Starting at the line below with "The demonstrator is" and stopping at the line with "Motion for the", please print each line exactly, those two included, and skip every picture.

BEGIN Data below

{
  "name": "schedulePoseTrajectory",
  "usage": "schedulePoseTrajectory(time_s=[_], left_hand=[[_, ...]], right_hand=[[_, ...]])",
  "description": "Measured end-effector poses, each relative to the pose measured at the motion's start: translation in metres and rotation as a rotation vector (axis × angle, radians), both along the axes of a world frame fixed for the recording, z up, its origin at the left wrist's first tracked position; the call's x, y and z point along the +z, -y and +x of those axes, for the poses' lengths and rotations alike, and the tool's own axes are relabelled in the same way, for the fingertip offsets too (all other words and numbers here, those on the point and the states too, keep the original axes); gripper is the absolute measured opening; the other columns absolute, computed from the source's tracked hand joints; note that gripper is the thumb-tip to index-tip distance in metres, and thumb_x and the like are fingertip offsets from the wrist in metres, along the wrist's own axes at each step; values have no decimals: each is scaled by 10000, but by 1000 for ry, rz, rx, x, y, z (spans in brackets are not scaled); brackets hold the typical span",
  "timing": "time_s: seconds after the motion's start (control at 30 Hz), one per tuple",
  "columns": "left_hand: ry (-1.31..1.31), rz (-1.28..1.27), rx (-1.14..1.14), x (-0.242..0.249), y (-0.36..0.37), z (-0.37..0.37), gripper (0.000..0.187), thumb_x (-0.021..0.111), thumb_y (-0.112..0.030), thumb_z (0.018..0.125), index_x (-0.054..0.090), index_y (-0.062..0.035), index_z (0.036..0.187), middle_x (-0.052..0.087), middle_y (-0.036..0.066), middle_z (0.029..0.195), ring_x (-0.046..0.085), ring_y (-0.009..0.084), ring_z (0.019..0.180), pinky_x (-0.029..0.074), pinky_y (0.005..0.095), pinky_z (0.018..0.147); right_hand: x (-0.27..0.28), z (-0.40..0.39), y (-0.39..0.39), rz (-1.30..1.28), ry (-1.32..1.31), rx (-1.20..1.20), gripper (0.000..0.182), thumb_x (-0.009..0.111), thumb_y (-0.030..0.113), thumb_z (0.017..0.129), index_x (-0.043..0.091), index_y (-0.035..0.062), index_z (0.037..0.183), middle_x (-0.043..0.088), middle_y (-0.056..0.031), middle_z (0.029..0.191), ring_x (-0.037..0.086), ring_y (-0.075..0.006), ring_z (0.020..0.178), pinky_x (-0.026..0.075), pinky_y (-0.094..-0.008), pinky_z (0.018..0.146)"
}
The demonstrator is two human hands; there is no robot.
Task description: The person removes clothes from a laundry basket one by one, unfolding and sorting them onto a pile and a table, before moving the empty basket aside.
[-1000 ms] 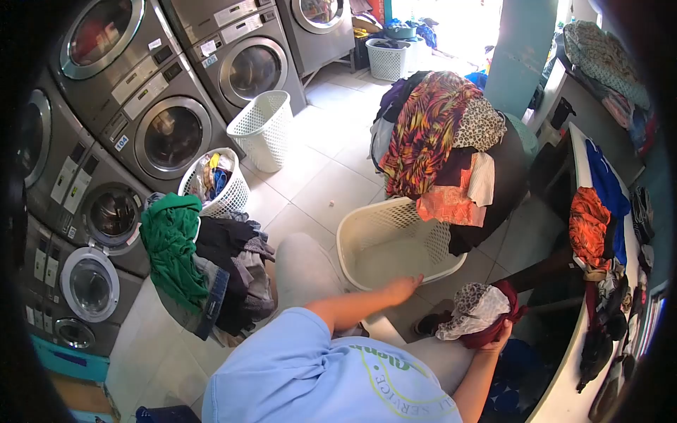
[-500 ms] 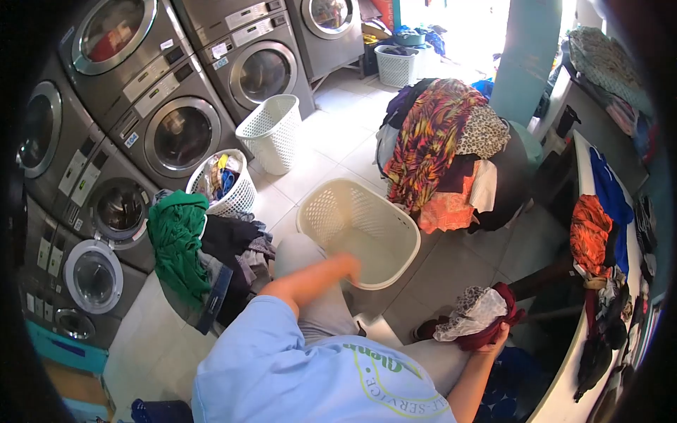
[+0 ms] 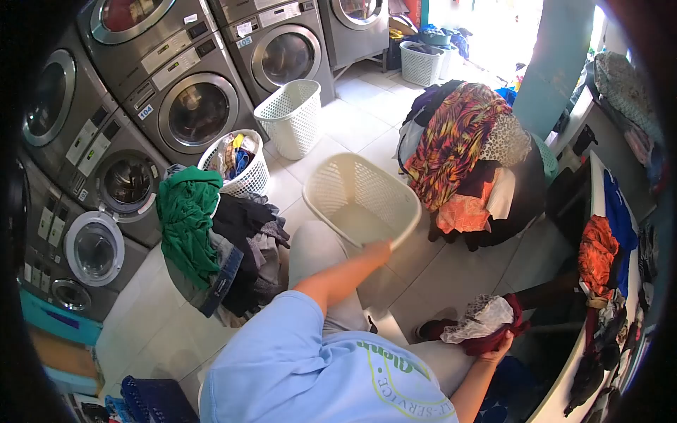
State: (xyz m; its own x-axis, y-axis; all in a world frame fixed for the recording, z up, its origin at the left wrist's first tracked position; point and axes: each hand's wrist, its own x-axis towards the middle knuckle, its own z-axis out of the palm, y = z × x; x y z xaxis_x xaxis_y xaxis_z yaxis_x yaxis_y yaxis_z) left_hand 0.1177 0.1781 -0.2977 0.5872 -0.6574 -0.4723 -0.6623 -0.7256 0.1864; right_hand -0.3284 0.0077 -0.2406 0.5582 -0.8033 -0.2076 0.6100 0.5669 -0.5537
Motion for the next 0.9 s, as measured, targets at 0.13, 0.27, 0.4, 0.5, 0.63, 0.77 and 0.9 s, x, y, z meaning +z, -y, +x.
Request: schedulePoseTrajectory(time_s=[0.13, 0.27, 0.4, 0.5, 0.63, 0.77, 0.9], left_hand=[[232, -120, 174, 47, -5, 37, 572, 518, -331, 885, 382, -96, 1389, 524, 202, 1283, 502, 390, 1185, 339, 615, 967], [-257, -28, -359, 40, 19, 20, 826, 567, -585, 828, 298, -101, 1441, 428, 209, 1381, 427, 345, 1277, 309, 491, 1061], [-530, -159, -623, 166, -8, -52, 883, 605, -607, 796, 316, -65, 1430, 416, 193, 1401, 381, 316, 1315, 291, 400, 1093], [-745, -550, -718, 220, -16, -73, 933, 643, -576, 794, 229, -77, 1466, 433, 140, 1400, 412, 228, 1288, 336, 377, 1061], [-1110, -686, -177, 261, -14, -100, 698, 599, -432, 889, 325, -73, 1421, 469, 79, 1354, 443, 246, 1251, 345, 415, 1046], [-1593, -774, -19, 277, -37, -137, 626, 623, -371, 892, 384, -80, 1393, 495, 60, 1330, 487, 211, 1195, 405, 403, 983], [-1190, -951, -268, 285, -31, -163, 536, 708, -232, 829, 506, -8, 1272, 586, 73, 1209, 556, 177, 1085, 450, 330, 922]], right_hand=[[11, 6, -4, 27, -113, 48, 636, 658, 295, 703, 490, 105, 1286, 563, -101, 1243, 522, -318, 1149, 412, -483, 994], [21, 26, -26, -260, -180, 34, 623, 629, 272, 731, 465, 74, 1299, 582, -107, 1201, 534, -291, 1128, 421, -443, 982], [118, 91, -66, -71, 121, 225, 694, 632, 181, 632, 481, 69, 1300, 561, -140, 1250, 525, -343, 1154, 393, -468, 1032], [111, 95, -46, -13, 103, 297, 649, 623, 191, 615, 516, 50, 1240, 641, -150, 1086, 623, -316, 963, 486, -470, 912], [173, 105, -55, -43, 305, 401, 565, 586, 144, 679, 510, 8, 1222, 651, -179, 1044, 653, -325, 921, 528, -466, 863], [202, 96, -69, 8, 311, 430, 472, 576, 103, 716, 531, 15, 1178, 652, -164, 1042, 655, -295, 920, 522, -451, 878], [211, 80, -76, -58, 167, 344, 396, 601, 97, 781, 540, 46, 1170, 647, -132, 1047, 646, -258, 931, 515, -430, 882]])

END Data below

### Output for this exercise
The demonstrator is two human hands; there is no robot.
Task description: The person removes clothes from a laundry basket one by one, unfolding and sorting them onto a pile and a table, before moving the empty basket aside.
[-1000 ms] 
[-500 ms] 
[+0 ms] 
State: (xyz m; its own x-axis, y-axis; all in a world frame fixed for the recording, z up, its origin at the left wrist's first tracked position; point and axes: each hand's wrist, its own x-axis towards the middle knuckle, its own z-axis out of the palm, y = z × x; x y z xaxis_x xaxis_y xaxis_z yaxis_x yaxis_y yaxis_z) left_hand 0.1177 0.1781 -0.2977 0.5872 -0.6574 -0.4723 -0.6623 -0.7256 0.1864; right_hand -0.3284 0.0077 -0.2406 0.5582 -0.8033 -0.2076 0.6100 0.5669 -0.5537
Motion for the next 0.9 s, as measured, targets at 0.13, 0.27, 0.4, 0.5, 0.63, 0.77 and 0.9 s, x, y, z meaning +z, -y, +x.

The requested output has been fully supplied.